_What to work on_. Retype the whole of the data exactly.
(Data to use begins)
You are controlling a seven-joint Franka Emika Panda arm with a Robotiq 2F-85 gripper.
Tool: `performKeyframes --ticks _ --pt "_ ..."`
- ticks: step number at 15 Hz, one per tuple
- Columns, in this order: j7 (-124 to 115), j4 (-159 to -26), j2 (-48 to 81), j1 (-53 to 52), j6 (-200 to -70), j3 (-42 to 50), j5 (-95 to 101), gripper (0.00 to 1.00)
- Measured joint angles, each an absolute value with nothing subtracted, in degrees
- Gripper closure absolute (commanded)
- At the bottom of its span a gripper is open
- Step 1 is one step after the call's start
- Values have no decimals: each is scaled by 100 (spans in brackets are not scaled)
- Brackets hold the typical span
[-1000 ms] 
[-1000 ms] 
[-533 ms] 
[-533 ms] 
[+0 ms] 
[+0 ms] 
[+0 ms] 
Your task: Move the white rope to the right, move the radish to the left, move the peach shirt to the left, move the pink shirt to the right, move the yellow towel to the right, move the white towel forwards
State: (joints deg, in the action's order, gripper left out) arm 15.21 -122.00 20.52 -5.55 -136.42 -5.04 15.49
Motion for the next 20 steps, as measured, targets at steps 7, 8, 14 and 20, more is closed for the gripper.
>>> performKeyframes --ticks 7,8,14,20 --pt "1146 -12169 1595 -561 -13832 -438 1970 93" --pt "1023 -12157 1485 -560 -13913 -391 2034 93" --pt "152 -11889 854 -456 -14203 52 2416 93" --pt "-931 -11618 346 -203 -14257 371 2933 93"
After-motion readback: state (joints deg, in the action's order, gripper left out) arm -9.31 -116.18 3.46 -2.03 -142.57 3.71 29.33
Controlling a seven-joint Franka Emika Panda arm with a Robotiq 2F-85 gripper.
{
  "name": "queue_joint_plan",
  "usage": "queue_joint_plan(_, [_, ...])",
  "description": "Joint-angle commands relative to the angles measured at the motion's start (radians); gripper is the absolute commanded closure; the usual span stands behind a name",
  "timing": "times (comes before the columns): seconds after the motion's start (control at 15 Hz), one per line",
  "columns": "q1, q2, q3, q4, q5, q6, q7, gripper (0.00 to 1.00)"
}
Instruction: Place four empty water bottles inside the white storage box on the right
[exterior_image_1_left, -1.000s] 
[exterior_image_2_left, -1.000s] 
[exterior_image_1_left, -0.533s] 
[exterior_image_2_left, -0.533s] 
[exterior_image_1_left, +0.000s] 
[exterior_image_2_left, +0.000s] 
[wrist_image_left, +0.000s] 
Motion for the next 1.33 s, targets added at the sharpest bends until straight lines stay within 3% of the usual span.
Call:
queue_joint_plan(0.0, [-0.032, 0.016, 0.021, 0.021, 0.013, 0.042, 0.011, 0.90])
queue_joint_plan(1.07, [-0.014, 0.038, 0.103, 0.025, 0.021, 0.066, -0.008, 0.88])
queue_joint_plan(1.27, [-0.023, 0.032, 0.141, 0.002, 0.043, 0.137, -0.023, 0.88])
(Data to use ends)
_Exercise solution_.
You are controlling a seven-joint Franka Emika Panda arm with a Robotiq 2F-85 gripper.
Tool: `performKeyframes --ticks _ --pt "_ ..."`
- ticks: step number at 15 Hz, one per tuple
- Columns, in this order: j7 (-124 to 115), j4 (-159 to -26), j2 (-48 to 81), j1 (-53 to 52), j6 (-200 to -70), j3 (-42 to 50), j5 (-95 to 101), gripper (0.00 to 1.00)
- Measured joint angles, each an absolute value with nothing subtracted, in degrees
- Gripper closure absolute (commanded)
- At the bottom of its span a gripper is open
- Step 1 is one step after the call's start
- Values have no decimals: each is scaled by 100 (spans in brackets are not scaled)
- Brackets hold the typical span
[-1000 ms] 
[-1000 ms] 
[-533 ms] 
[-533 ms] 
[+0 ms] 
[+0 ms] 
[+0 ms] 
Your task: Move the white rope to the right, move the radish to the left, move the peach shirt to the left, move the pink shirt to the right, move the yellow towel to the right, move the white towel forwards
State: (joints deg, in the action's order, gripper left out) arm 15.21 -122.00 20.52 -5.55 -136.42 -5.04 15.49
Motion for the next 20 steps, as measured, targets at steps 7, 8, 14 and 20, more is closed for the gripper.
>>> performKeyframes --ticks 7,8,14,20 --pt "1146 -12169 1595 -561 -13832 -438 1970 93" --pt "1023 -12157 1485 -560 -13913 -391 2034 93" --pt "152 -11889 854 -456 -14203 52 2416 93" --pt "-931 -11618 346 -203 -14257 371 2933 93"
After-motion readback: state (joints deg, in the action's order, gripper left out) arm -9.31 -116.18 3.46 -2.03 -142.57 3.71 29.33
Controlling a seven-joint Franka Emika Panda arm with a Robotiq 2F-85 gripper.
{
  "name": "queue_joint_plan",
  "usage": "queue_joint_plan(_, [_, ...])",
  "description": "Joint-angle commands relative to the angles measured at the motion's start (radians); gripper is the absolute commanded closure; the usual span stands behind a name",
  "timing": "times (comes before the columns): seconds after the motion's start (control at 15 Hz), one per line",
  "columns": "q1, q2, q3, q4, q5, q6, q7, gripper (0.00 to 1.00)"
}
Instruction: Place four empty water bottles inside the white storage box on the right
[exterior_image_1_left, -1.000s] 
[exterior_image_2_left, -1.000s] 
[exterior_image_1_left, -0.533s] 
[exterior_image_2_left, -0.533s] 
[exterior_image_1_left, +0.000s] 
[exterior_image_2_left, +0.000s] 
[wrist_image_left, +0.000s] 
Motion for the next 1.33 s, targets added at the sharpest bends until straight lines stay within 3% of the usual span.
Call:
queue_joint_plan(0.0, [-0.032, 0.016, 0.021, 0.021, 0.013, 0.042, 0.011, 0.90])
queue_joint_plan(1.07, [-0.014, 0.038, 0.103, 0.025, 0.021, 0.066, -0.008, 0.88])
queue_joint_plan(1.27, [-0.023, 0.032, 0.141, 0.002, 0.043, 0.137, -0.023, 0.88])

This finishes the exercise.